AWS Glue Data Target Upsert generates an Exception

1.3k Views Asked by At

I'm using AWS Glue to load data into a Redshift database using Glue Studio.

If the Data Target is Insert Only the data gets inserted without any problem, this is the code generated:

# Script generated for node Amazon Redshift
AmazonRedshift_node = glueContext.write_dynamic_frame.from_catalog(
    frame=SelectFields_node2,
    database="redshift_mast_code",
    table_name="dev_mcd_rs_iot_mast_code",
    redshift_tmp_dir="s3://glue-temp-dir-dev/",
    additional_options={
        "aws_iam_role": "arn:aws:iam::...myRole"
    },
    transformation_ctx="AmazonRedshift_node",
)

However, when I use the Upsert (Update and Insert) option, I get an exception.

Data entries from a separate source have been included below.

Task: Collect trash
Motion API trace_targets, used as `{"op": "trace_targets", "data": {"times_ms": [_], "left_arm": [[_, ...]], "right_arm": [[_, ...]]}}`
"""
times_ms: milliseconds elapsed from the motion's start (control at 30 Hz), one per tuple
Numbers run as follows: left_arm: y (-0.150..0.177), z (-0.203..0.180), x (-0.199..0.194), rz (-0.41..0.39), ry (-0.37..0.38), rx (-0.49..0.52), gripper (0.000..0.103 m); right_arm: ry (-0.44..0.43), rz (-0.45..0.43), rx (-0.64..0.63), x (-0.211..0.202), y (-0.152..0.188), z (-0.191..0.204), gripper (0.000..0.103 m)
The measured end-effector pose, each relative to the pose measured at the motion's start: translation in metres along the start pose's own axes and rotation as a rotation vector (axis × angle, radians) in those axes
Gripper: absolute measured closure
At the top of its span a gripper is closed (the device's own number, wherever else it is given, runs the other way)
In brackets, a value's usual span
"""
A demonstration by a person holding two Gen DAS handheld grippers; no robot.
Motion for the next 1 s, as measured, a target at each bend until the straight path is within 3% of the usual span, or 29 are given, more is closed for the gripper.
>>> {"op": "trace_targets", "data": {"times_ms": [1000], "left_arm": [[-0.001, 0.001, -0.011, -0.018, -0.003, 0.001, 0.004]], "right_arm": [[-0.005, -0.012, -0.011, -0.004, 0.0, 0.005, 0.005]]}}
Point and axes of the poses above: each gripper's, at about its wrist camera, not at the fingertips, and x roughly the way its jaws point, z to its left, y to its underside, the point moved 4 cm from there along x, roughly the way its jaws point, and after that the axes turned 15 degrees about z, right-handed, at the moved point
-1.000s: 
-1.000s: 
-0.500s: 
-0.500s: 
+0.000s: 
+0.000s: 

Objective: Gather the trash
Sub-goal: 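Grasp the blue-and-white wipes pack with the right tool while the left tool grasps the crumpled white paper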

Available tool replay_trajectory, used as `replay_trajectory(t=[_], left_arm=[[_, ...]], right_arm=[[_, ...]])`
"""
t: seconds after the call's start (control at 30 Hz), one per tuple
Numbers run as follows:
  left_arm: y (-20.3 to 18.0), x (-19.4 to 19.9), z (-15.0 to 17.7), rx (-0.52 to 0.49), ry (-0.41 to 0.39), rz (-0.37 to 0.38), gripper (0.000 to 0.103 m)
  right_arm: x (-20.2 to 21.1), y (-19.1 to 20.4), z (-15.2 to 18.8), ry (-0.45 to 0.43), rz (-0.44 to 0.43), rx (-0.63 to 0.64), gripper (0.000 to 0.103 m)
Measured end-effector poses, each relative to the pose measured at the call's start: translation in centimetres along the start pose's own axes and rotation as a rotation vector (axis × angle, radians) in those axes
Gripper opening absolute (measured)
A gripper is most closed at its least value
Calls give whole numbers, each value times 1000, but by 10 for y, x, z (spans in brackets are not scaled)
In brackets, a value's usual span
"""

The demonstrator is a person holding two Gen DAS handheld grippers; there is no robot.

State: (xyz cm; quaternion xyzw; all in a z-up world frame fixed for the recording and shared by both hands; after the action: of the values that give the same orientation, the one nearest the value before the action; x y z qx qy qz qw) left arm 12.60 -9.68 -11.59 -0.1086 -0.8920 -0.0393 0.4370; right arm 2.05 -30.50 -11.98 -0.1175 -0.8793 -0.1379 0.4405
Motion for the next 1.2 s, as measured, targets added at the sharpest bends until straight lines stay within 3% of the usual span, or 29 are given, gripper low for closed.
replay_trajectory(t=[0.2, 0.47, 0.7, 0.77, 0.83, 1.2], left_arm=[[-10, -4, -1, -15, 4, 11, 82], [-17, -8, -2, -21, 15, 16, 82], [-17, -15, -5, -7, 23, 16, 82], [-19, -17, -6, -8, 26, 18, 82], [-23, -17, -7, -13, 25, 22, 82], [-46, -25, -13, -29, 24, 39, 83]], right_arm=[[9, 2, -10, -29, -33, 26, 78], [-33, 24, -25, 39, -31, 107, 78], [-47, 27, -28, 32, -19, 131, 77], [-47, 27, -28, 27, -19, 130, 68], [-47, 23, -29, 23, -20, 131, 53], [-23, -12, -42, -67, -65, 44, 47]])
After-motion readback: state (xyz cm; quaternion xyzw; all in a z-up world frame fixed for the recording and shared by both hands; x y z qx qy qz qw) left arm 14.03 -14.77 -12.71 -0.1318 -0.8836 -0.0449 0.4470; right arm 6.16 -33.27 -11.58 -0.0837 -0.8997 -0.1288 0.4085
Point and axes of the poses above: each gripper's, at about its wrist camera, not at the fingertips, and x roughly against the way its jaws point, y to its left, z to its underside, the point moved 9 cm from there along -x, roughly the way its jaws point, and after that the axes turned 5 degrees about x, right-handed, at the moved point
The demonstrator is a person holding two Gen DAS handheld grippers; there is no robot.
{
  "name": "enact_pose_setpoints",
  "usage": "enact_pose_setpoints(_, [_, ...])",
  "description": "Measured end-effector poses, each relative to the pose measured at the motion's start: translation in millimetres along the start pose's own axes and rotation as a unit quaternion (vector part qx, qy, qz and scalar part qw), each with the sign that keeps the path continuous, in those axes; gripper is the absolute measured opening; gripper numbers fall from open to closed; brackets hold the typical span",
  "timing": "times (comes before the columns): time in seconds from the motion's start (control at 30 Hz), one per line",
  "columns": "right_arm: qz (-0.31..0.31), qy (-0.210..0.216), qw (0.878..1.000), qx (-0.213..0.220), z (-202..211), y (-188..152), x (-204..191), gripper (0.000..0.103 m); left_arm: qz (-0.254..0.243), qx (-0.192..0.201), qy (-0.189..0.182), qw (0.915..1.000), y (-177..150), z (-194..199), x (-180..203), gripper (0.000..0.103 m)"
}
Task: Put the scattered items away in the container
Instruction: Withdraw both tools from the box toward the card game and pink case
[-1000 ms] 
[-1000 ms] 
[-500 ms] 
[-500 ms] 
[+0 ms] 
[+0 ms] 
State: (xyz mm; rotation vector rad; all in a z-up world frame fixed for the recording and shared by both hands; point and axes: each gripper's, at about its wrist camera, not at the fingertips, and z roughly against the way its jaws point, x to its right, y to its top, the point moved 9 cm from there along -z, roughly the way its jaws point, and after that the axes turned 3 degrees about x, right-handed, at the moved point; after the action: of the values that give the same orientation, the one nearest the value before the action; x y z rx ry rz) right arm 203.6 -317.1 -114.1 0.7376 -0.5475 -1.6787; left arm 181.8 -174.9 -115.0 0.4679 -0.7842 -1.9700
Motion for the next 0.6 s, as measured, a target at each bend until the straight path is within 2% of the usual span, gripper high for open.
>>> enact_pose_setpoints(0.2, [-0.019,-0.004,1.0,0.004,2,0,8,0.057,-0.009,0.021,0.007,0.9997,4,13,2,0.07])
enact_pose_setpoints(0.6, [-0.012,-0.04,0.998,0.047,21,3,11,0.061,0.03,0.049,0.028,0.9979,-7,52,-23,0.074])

2022-04-03 15:19:09,674 ERROR [main] glue.ProcessLauncher (Logging.scala:logError(73)): Error from Python:Traceback (most recent call last):
  File "/tmp/glue-scripts-tmp", line 129, in <module>
    transformation_ctx="AmazonRedshift_node",
TypeError: from_jdbc_conf() got an unexpected keyword argument 'additional_options'

And this is the code generated:

# Script generated for node Amazon Redshift
pre_query = "drop table if exists mcd_rs_iot.stage_table_941d406a69c8480aa44ed085a2adeb40;create table mcd_rs_iot.stage_table_941d406a69c8480aa44ed085a2adeb40 as select * from mcd_rs_iot.mast_code where 1=2;"
post_query = "begin;delete from mcd_rs_iot.mast_code using mcd_rs_iot.stage_table_941d406a69c8480aa44ed085a2adeb40 where mcd_rs_iot.stage_table_941d406a69c8480aa44ed085a2adeb40.cd = mcd_rs_iot.mast_code.cd; insert into mcd_rs_iot.mast_code select * from mcd_rs_iot.stage_table_941d406a69c8480aa44ed085a2adeb40; drop table mcd_rs_iot.stage_table_941d406a69c8480aa44ed085a2adeb40; end;"
AmazonRedshift_node = glueContext.write_dynamic_frame.from_jdbc_conf(
    frame=SelectFields_node2,
    catalog_connection="Redshift-Connection",
    connection_options={
        "database": "dev",
        "dbtable": "mcd_rs_iot.stage_table_941d406a69c8480aa44ed085a2adeb40",
        "preactions": pre_query,
        "postactions": post_query,
    },
    redshift_tmp_dir="s3://glue-temp-dir-dev/",
    additional_options={
        "aws_iam_role": "arn:aws:iam::...myRole"
    },
    transformation_ctx="AmazonRedshift_node",

How can I use the Upsert option in Glue Studio?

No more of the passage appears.